Under- und Overreporting (also die unwahre Quantifizierung realer Gegenstände durch Befragte entlang den Erwartungen sozialer Erwünschtheit) sowie Pseudo-Opinions (also die Angabe von Kenntnis und/oder Beurteilung von fiktiven Gegenständen) sind Phänomene, deren Persistenz in der empirischen Sozialforschung gut belegt ist und die, je nach Forschungsfrage, kleinere oder größere Probleme für die Validität von Befunden darstellen.
Ist in der Wahlforschung etwa das Overreporting von Wahlbeteiligung ein übliches Phänomen, dem unter anderem mit Gewichtungsverfahren begegnet wird, handelt es sich bei der Äußerung von Pseudo-Opinions in Befragungen um Indikatoren für die generelle Validität der Befragungsdaten: von Befragten, die bereit sind, Meinungen über Gegenstände äußern, zu denen sie – ob deren Fiktivität – gar keine Meinung haben können, sind auch weniger akkurate Beurteilungen gegenüber realen Gegenständen zu erwarten; je höher der Anteil dieser Befragten in einer Befragung ist, umso fraglicher erscheinen Befunde, die auf Basis der entsprechenden Befragungsdaten zutage gefördert werden.
Von besonderer Bedeutung sind die genannten Phänomene jedoch im Rahmen von quantitativen Gesamtnetzwerkanalysen.
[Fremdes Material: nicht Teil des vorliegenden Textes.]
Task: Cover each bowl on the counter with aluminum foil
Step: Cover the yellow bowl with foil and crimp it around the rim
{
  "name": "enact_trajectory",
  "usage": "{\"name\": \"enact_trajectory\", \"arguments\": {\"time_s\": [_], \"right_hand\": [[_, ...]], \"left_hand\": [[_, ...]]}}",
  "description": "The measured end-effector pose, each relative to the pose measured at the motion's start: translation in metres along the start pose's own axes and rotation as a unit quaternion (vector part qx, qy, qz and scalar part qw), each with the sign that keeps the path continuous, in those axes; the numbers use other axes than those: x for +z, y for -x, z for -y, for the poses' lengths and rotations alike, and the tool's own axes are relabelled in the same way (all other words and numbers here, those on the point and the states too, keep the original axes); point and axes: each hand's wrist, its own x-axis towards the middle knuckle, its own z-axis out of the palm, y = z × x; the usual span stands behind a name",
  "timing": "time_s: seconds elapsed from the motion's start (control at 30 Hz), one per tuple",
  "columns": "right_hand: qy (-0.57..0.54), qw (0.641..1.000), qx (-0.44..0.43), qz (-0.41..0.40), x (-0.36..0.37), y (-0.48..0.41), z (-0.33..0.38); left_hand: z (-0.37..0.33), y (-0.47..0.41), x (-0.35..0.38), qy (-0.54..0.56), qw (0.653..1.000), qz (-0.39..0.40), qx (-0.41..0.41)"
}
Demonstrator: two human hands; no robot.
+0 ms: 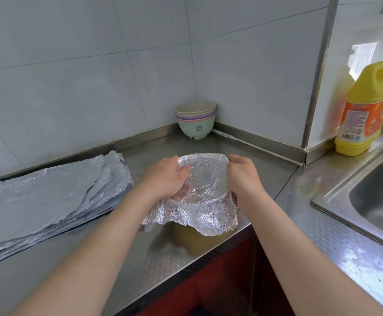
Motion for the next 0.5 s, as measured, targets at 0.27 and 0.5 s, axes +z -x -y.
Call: {"name": "enact_trajectory", "arguments": {"time_s": [0.27,0.5], "right_hand": [[0.153,0.984,-0.091,0.011,-0.016,-0.001,0.019],[0.281,0.954,-0.102,0.033,-0.002,-0.025,0.022]], "left_hand": [[0.006,-0.001,-0.01,-0.005,0.992,-0.119,0.045],[0.0,-0.026,0.006,-0.024,0.986,-0.148,0.07]]}}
Hier entscheidet die Akkuranz der Antworten der Befragten wesentlich über alle Strukturparameter des Netzwerks. Unter- oder übertreiben etwa Befragte bei der Angabe ihrer Sexualkontakte, so wird ein Netzwerk, das Übertragungswege von Geschlechtskrankheiten abbilden soll, von der Wirklichkeit in grobem Ausmaß abweichen und für Analysen weitgehend untauglich sein.
In der Evaluationsforschung sind Untersuchungen der Validität quantitativer Daten von Gesamtnetzwerkanalysen mit einem Fokus auf die genannten Phänomene die Ausnahme. Als Desiderat ist dies insbesondere deshalb anzusehen, da sich Evaluationskontexte häufig durch spezifische Machtgefälle auszeichnen, in denen normative und bisweilen ökonomische Drücke für Evaluierte besondere Anreize darstellen, die Erwartungen von Evaluierenden zu antizipieren und entsprechend dieser Erwartungen, statt akkurat, zu antworten.
Im Rahmen des Vortrags werden die Ergebnisse eines quantitativen Methodenexperiments vorgestellt, die einerseits ein hohes Ausmaß von Pseudo-Opinions in der Listenabfrage einer Gesamtnetzwerkanalyse der Projekte des Bundesprogramms „Demokratie leben!“ darlegen und die andererseits auf möglicherweise generalisierbare Ursachen und Folgen dieses Validitätsproblems im Evaluationskontext verweisen.